I’ve come across a segment of society which seems to believe that men don’t feel emotions in the same way as women, that they should be tough - not cry, ‘be a man’, ‘man up’.
My belief is that a number of men in society are psychologically scarred by regressive beliefs like these and would hazard a guess that these beliefs contribute towards loneliness and suicide. I also believe that it’s a big driver of things like the red pill movement.
Now you might say that this is a feminist issue, in that it’s the result of outmoded gender stereotypes (which probably have a negative impact on women too), and I would broadly agree with you. But until we allow men to come out and say “I suffer too from sexism” I don’t see how we can move past it.
None of the contradicts anything I said. I explicitly said it.
This is the damage wrought by patriarchy. You are not competing with women to get your case heard. It is the exact same case.
I don’t believe there is a space in society for men’s to talk about issues like this that affect them. I don’t believe there are structures in place to attempt to address these issues.
It’s certainly a problem, not least because most attempts to start something up attracts men who only want to complain about how it’s all the fault of those devastatingly powerful women and everyone else gives up. But there are some surviving spaces, like the Men & Boys Coalition.
I don’t know if we need a “man minister”, but UK really needs men shelters to offer safe spaces for people suffering from domestic abuse. Because there are none right now. And the best way out of an abusive relationship for men today is… Suicide.
I have never heard of a feminist…
It all being part of the patriarchy is maybe true if you want to look at it in this perspective. But I am of the opinion that most of those points would not majorly improve even if feminists would have total political control for the next 10 years.
Because feminists stand up for the rights of women. Which is totally important and good. But will not automatically improve the lifes of men, because its not the aim of most feminists.
Then you haven’t been paying attention. I just posted a years old article, which went viral at the time, pushing for all these things.
Toxic men do have the loudest megaphones.
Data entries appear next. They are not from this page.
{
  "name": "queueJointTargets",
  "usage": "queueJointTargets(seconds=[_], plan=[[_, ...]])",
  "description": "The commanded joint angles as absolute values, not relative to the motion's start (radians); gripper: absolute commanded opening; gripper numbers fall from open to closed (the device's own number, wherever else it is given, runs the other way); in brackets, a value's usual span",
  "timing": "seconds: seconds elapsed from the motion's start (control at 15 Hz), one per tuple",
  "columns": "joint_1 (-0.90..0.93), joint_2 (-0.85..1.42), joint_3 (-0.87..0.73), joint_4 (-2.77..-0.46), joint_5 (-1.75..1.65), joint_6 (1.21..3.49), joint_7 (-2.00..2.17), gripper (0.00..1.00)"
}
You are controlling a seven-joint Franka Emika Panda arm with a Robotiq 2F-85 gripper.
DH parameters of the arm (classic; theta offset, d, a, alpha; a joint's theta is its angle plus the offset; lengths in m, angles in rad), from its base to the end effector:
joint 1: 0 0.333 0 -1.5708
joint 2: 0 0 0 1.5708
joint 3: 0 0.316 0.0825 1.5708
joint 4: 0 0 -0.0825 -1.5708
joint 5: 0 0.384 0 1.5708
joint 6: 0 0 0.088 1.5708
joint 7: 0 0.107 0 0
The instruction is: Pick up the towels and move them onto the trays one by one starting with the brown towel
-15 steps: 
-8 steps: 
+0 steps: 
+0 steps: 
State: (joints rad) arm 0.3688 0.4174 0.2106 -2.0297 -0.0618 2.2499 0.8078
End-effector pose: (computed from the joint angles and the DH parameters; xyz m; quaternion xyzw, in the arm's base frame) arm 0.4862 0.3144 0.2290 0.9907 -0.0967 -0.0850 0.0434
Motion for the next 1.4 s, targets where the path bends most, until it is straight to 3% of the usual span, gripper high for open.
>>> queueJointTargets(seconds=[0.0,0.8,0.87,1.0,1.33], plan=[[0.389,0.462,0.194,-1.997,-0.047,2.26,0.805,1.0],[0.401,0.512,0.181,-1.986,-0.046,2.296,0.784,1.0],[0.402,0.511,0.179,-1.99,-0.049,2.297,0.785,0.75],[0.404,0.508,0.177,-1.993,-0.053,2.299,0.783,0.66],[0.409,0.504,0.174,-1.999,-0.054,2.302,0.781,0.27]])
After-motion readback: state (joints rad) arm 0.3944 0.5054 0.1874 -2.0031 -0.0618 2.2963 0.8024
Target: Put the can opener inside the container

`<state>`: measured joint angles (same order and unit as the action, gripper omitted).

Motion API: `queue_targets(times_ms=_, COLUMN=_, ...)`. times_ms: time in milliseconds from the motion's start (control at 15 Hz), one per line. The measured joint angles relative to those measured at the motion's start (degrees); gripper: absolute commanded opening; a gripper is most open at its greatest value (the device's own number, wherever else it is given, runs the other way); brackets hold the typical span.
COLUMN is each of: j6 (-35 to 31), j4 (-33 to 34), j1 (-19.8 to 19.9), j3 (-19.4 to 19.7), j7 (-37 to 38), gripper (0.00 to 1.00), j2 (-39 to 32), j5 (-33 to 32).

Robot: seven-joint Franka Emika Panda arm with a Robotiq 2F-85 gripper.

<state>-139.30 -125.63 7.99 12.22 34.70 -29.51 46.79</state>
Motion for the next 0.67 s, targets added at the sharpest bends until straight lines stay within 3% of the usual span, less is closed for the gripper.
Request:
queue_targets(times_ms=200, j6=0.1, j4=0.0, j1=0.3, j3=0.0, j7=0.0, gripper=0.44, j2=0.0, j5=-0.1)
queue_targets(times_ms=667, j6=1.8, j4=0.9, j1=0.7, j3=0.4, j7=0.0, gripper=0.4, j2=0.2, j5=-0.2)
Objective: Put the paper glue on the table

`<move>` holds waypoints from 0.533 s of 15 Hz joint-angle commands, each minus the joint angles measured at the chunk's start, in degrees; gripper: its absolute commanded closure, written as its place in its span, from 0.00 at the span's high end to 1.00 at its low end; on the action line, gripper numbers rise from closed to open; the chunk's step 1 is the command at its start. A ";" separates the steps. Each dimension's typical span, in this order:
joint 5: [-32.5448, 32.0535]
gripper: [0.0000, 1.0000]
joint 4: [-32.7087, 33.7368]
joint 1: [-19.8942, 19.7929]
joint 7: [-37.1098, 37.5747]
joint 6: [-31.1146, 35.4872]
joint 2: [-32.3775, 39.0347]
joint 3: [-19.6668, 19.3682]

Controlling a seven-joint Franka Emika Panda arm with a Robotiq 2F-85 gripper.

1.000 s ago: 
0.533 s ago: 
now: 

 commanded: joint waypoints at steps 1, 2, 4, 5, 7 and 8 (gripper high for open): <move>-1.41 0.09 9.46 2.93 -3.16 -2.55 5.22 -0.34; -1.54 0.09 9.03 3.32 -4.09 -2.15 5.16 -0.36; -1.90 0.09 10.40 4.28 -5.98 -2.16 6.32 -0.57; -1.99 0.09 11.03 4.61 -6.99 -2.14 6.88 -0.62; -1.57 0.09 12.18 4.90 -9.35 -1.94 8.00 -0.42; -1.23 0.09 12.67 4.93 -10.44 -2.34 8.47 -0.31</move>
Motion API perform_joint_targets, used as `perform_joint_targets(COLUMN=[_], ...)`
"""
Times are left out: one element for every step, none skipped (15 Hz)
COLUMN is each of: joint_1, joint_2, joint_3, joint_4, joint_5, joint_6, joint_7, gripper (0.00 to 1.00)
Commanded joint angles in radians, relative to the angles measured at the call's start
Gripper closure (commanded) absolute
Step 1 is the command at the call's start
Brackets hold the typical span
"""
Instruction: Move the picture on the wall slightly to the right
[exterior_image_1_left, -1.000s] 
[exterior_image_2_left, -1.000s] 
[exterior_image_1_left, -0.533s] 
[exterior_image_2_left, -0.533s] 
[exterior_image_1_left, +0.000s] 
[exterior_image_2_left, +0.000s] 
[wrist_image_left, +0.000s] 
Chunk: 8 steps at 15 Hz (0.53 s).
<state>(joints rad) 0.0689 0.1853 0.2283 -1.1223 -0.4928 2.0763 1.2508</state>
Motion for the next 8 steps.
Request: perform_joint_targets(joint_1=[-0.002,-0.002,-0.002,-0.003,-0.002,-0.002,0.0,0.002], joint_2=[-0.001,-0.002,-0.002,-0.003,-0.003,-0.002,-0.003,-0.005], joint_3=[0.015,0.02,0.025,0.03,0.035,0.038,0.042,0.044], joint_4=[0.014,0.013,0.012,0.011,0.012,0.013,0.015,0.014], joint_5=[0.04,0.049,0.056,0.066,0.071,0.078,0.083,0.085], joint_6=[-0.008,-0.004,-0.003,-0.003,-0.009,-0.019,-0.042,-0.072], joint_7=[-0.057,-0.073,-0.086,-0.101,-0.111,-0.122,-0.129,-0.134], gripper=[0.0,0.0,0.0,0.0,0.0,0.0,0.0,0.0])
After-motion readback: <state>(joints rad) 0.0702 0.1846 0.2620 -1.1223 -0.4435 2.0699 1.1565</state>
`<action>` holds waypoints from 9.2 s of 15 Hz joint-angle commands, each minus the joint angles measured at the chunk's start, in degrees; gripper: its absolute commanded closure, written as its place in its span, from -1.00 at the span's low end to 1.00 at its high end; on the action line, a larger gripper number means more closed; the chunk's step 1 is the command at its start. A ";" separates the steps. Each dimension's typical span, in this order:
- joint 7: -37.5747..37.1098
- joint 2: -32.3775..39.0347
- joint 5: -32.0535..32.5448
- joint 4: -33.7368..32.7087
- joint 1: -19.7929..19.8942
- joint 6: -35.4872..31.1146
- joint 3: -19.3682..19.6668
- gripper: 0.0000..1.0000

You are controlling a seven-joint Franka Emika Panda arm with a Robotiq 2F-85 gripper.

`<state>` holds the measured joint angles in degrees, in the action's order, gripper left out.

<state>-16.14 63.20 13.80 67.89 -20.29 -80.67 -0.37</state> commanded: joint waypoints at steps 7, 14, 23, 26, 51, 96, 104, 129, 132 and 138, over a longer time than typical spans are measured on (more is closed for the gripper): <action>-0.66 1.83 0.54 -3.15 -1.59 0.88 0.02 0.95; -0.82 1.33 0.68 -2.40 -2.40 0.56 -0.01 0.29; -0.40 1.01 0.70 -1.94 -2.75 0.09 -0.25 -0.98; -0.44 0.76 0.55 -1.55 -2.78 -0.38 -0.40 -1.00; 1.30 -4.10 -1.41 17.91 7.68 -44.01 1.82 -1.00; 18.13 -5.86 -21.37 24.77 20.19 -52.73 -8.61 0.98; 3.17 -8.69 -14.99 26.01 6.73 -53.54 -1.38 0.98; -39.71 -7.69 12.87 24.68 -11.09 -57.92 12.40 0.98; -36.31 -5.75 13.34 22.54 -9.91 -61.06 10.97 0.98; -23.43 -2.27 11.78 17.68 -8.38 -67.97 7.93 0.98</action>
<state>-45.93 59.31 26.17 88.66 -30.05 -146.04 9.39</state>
But you can wise up and find better things to listen to.
I mean that may well be that I havent heard of “those” feminists, altho I hear about many things feminists here (in Switzerland) push for. I read the demands of every feministic protest for example and never was there one of the points I mentioned.
I think your comment sounded like victim blaming to me. For example:
Thats why I see things like “the patriarchy” or categories like “the men” or “the feminists” very critically as it generalizes too much.
And back to the OP: I dont think that a dedicated “minister for women” can or will help in men-issues, because I don’t believe the logical detour via the patriarchy makes sense. One would have to fight the misandrist laws like the army draft (here in switzerland its mandatory for men but voluntary for women) directly and not shadow-box ““the patriarchy””.
Feminists do this literally all the time.
That is so untrue that it’s clear you’re speaking in bad faith. The only people I know against prison rape are feminists, the ‘anti feminists’ are all about “lets hope he drops the soap” jokes.
It’s women who have fought for equal rights in the military, not men, and they’ve taken frontline roles by force.
“Falsely accused men” is not the same as not convicted men. Jonny Depp admitted being physical in court, Till Lindemans case was dropped for lack of evidence, this is super normal in cases of sexual assault because unless it was filmed, evidence is a really tricky thing.
Literally every feminist advocates for all of these.